Figure 2. Gene expression and morphological changes during the course of EB development. (A) Gene expression patterns of embryoid bodies show simultaneous upregulation of germ layer-specific markers (Brachyury, PAX6, GATA6) and downregulation of pluripotency-related genes (OCT4, NANOG, SOX2) over the course of their differentiation. (B) Morphologically, EBs transition from a dense mass of cells into fluid-filled cavitated structures that can later develop additional appendages.

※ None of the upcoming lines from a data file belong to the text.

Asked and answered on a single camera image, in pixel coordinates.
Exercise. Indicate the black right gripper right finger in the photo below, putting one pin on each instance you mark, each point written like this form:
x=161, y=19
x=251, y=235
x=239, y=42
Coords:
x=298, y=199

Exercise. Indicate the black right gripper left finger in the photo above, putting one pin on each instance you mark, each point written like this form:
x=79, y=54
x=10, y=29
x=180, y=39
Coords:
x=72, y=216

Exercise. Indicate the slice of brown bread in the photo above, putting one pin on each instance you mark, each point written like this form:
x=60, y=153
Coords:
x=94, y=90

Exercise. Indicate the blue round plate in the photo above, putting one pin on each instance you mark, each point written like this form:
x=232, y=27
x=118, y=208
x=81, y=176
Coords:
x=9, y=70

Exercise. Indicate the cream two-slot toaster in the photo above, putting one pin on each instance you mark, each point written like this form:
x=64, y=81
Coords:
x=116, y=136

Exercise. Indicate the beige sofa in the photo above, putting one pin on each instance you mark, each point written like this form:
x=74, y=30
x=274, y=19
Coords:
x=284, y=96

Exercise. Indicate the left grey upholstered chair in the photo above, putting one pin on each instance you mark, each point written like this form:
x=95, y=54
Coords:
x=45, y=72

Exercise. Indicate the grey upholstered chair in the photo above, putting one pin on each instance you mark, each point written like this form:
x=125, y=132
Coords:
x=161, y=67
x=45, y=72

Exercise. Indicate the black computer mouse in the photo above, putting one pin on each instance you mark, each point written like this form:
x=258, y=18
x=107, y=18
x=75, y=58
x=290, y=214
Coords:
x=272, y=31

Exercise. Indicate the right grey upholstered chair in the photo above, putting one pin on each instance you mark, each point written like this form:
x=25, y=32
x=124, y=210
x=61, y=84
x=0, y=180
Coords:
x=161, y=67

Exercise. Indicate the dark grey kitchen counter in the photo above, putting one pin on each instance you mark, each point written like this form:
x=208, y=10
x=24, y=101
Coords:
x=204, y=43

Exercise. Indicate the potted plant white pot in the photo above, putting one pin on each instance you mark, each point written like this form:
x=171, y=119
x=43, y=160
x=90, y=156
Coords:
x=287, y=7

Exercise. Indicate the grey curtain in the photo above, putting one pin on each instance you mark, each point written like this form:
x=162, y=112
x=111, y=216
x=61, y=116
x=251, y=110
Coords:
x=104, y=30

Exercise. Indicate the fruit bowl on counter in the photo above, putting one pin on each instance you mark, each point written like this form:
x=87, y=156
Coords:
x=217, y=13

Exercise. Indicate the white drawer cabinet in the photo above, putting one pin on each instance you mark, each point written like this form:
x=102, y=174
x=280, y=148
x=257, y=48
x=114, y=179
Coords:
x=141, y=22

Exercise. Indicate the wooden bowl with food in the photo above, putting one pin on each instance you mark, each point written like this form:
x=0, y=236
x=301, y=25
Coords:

The loss of pluripotency during EB differentiation is strongly related to the downregulation of the mechanotransducer Yes-associated protein (YAP), as shown during the differentiation of EBs generated from murine ESCs
[33]. While YAP knockdown was suggested to lead to a loss of ES stemness, YAP-overexpressing cells showed high levels of alkaline phosphatase, a marker for pluripotency, and impaired neuronal differentiation capacity. Thus, YAP seems to play a critical role during the maintenance of ES cell pluripotency
[33].
There is increasing variability in gene expression between individual EBs during differentiation
[27]. This heterogeneity seems to be influenced by the starting conditions, culture methods, and differentiation conditions
[34][35]. Furthermore, differentiation of EBs can be directed towards specific cell types by the activation/inhibition of different pathways. For instance, directed differentiation towards cardiomyocytes can be induced through the early activation of the Wnt pathway, which induces mesoderm differentiation. Accordingly, the 3D aggregation of human pluripotent stem cells was found to allow faster differentiation towards the cardiac lineage through the priming of mesodermal differentiation
[36]. Moreover, EB size, the composition of different substrates, and mechanical cues can enhance the differentiation of EBs into specific lineages
[37][38][39].
DNA methylation and chromatin accessibility seem to follow similar dynamics in EBs as in the early embryo. During mouse embryonic development, the global DNA methylation levels increase from 25% to approximately 75% in embryonic tissues and about 50% in extra-embryonic tissues between E4.5 and E5.5
[29]. Similarly, the onset of pluripotency exit in differentiating murine EBs is associated with a wave of de novo DNA methylation and a decrease in chromatin accessibility, which is reversed after germ layer specification
[29]. Interestingly, ectoderm specification shows unique epigenetic dynamics compared to the other germ layers: the accessibility of the enhancer motifs of future ectodermal cells is conferred earlier than in cells that will undergo mesodermal or endodermal differentiation
[29]. Furthermore, it has been shown that neurons which were differentiated through an EB assay accumulated atypical non-CG DNA methylation at the same rate as their in vivo counterparts
[40]. However, during the late differentiation of EBs, the epigenetic signature of in vitro and in vivo cells starts to diverge
[41].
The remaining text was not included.